At the upscale Halekulani, popular among the Japanese visitors, the hotel's bookings are still down some 20 percent compared with last year. But one area on the rise in direct bookings through the Internet or direct mailings with marketing partners."

The increase in travel information also means Hawai'i has to work harder to bring people here. Since Sept. 11, Hawai'i is facing fierce competition from Mexico, China and other destinations.

"Our competitors also know the nature of a political incident and how they can benefit from it as well," Gee said. "We are dealing with a lot of very smart people who know a lot about tourism and a lot about competing. "

Japanese tourism leaders have told U.S. officials that competition for Japanese visitors has been ramping up, in part, because of investments by governments of competing destinations. The Washington-based Travel Industry Association has been working on legislation to establish a national tourism office to boost marketing efforts.

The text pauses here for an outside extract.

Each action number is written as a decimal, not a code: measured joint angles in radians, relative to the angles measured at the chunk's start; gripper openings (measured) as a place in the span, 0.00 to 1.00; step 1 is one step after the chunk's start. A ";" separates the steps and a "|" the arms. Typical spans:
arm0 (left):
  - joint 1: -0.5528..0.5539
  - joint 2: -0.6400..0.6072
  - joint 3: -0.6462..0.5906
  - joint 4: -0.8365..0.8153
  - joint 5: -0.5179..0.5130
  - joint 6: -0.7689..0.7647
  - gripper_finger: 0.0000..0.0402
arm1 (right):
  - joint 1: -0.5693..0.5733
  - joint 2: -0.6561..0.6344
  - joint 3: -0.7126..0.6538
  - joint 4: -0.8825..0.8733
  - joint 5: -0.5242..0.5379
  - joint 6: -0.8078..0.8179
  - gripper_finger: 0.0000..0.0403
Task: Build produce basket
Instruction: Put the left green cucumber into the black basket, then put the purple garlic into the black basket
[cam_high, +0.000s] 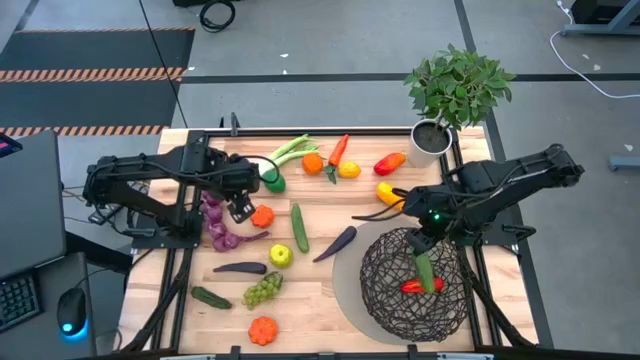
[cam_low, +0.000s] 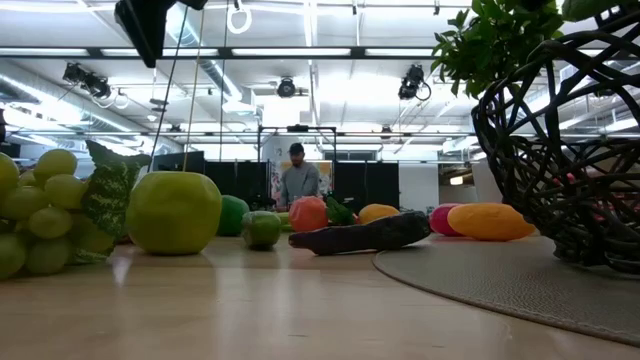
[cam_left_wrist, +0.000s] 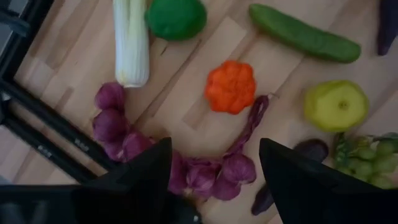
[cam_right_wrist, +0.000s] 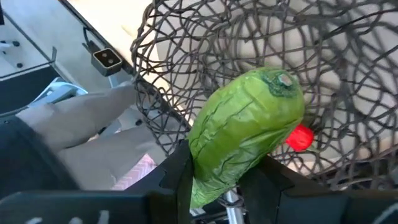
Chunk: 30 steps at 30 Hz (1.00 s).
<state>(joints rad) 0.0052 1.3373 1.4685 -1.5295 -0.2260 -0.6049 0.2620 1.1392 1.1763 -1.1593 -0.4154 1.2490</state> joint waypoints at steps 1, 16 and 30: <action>-0.004 0.001 -0.003 0.003 -0.001 0.006 0.62 | 0.009 0.006 0.000 0.018 0.005 0.017 0.31; -0.162 -0.068 -0.004 0.000 -0.224 0.068 0.60 | 0.154 0.160 0.000 0.092 0.107 0.274 0.67; -0.235 -0.265 -0.310 0.122 -0.041 -0.019 0.47 | 0.177 0.192 0.000 0.192 0.102 0.230 0.78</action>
<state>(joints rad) -0.2298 1.0721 1.1586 -1.4079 -0.2673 -0.6238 0.4393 1.3314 1.1763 -0.9672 -0.3138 1.4793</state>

"A lot of people think, well, Disney markets overseas and Universal markets overseas and Hilton, what have you," said Travel Industry Association spokeswoman Cathy Keefe. "But when you consider more than 95 percent of businesses in the tourism industry are small businesses — they can't market overseas. ... Now as tourism starts to recover, if we're not marketing ourselves these other countries are stepping into our place and we don't want to lose our marketshare."

But the continuing economic travails of Japan are not making Hawai'i's transition any easier.

The yen exchange rate, which has put a squeeze on the value gained of buying gifts in Hawai'i, has also lessened the shopping factor as an incentive for Japanese to vacation here.

"All of this does not help Hawai'i tourism," Kuwabara said. "The future is not too bright."